When shots rang out in Tuscon, an unfortunate familiar silence fell across the United States. Tragedy had befallen us again; A Congresswoman shot; others with her dead or wounded; a nation turned again to the elites of news, with one question “What happened?”
The story that ensued was a veritable page turner. A noble member of congress, just trying to do what is best for the nation, opposed by a racist, and now openly violent political movement, all while an opportunistic political party stoked the flames of hate, themselves a culpable accomplice to the violence and tragic slaying of an innocent nine year old girl; A gripping political thriller, worthy of the New York Times Bestseller List. It had only two major flaws.
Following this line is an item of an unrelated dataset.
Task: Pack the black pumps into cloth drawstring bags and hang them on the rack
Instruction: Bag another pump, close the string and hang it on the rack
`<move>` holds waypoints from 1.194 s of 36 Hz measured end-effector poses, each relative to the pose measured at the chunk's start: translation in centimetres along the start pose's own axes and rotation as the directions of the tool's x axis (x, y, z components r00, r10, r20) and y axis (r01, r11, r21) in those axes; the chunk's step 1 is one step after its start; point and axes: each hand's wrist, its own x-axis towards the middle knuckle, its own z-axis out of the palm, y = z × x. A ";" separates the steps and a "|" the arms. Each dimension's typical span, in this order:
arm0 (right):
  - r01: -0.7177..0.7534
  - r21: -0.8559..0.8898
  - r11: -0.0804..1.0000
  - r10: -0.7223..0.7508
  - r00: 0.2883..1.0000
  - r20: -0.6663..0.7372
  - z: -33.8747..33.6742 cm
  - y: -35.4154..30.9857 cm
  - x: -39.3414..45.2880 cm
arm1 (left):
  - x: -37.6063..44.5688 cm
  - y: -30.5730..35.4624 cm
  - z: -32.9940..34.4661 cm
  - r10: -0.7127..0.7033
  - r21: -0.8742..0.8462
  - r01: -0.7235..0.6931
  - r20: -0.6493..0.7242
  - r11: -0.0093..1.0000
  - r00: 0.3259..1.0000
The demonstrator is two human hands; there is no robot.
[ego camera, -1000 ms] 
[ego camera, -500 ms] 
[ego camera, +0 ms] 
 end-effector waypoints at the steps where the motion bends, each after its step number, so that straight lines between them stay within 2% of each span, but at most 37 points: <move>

First, it was reported as news instead of being printed as entertaining fiction; second, it didn’t happen that way.
Looking upon it, it went far beyond framing a narrative, a practice common to an ever more politically active media elite. It was an entire storyline, complete with protagonist, antagonist, prologue, struggle, tragedy, conclusion, and an epilogue that concluded that free speech in politics should cease, especially conservative rhetoric, and that those conservative politicians brave enough to speak out against the liberal agenda should be held responsible for the violence. A story written before it was even known who might survive, before the facts, let alone the truth, could be known.
Then the facts came, one by one; each one fitting the story worse than the last. But did the story change? Well there were twists and turns introduced to the story already written to incorporate some early discoveries; then some facts stretched to the breaking point to make them fit the story, then others outright ignored. But that precious conclusion and epilogue never faltered. My favorite stretch: The stretch connection between a belief that the government uses grammar as mind control, stretched to a similar though far from identical belief of a fringe individual, himself only loosely connected with a small independent libertarian movement whose goal is to use legal argument to live under English Common Law, a movement despite anti-corporate beliefs stretched to be the “Far Right” of the political spectrum, the “far right” stretched to be the Tea Party movement, which although unabashedly independent itself is stretched to be under the control of major Republican political figures and conservative commentators, and therefore, the violence was the fault of major commentators and politicians who instigated it by using “heated” political rhetoric. See how that conclusion never falters as it hurdles all the facts in its way?
When the smoke cleared, the people of the US were left with a story that didn’t match the known facts, and known facts left out of the story. In the end Arthur Brisbane, the Public Editor of the New York Times, a position that serves as a retroactive content ombudsman for the Grey Lady, cited that the time pressures driving a need to get news published as soon as possible, and a disposition by reporters, ingrained deeply by their education and culture, to frame all news as a story, rather than an aggregation of relevant facts, is what drove the tall tale that we received.
Two major things about this incident are harbingers to the death of the elitist media as we know it. First, if the story they told sounded familiar. It is because the elitist media has been trying to find facts to fit the story they wanted to tell for a little more than year and half now; you know the one with the heroic Democrats trying to save the world from ignorant violent tea partiers and opportunistic Republicans? It is one thing to strive to make a piece of news into an interesting story, one might at least be able to make an argument for objectivity if the journalists mind was open, it is another thing to take every piece of news, every arbitrary aggregation of facts on a subject, as an opportunity to tell the same story over and over. This tells us that the preconceptions and bias, which even the most respected news sources in our country carry with them, is so strong, that the story that will be told has little to do with those facts, and everything to do with that bias. The heroes, the villains, the story that is so important that it must be written before the facts are known, is so obvious, the informed could tell you what the story outline would be the day before an event as easily as the day after. Ultimately my question back to the media is: what informative value is news framed as a story, if the story is already known and the story is independent of the facts related to the news? Answer: To the media, to ‘shape public opinion’.
This leads me to the second harbinger of death to our elitist media. The public doesn’t believe their stories anymore. They don’t want to know the media’s story, they just want the facts, and then they turn to their favorite bloggers for analysis, and finally they decide for themselves what the story is.
To be certain the traditional media keeps its importance in the discovering and reporting of facts, the job of the reporter; no replacement is possible for feet on the ground investigating critical events. But the elite of media have lost the ability to drive public opinion with their storytelling. We now see emerging the model of future news in America. Where the giants can do little more for the news than provide us with facts, to be aggregated analyzed by a kaleidoscope of critical thinkers and writers, and ultimately framed into a story by the American People themselves.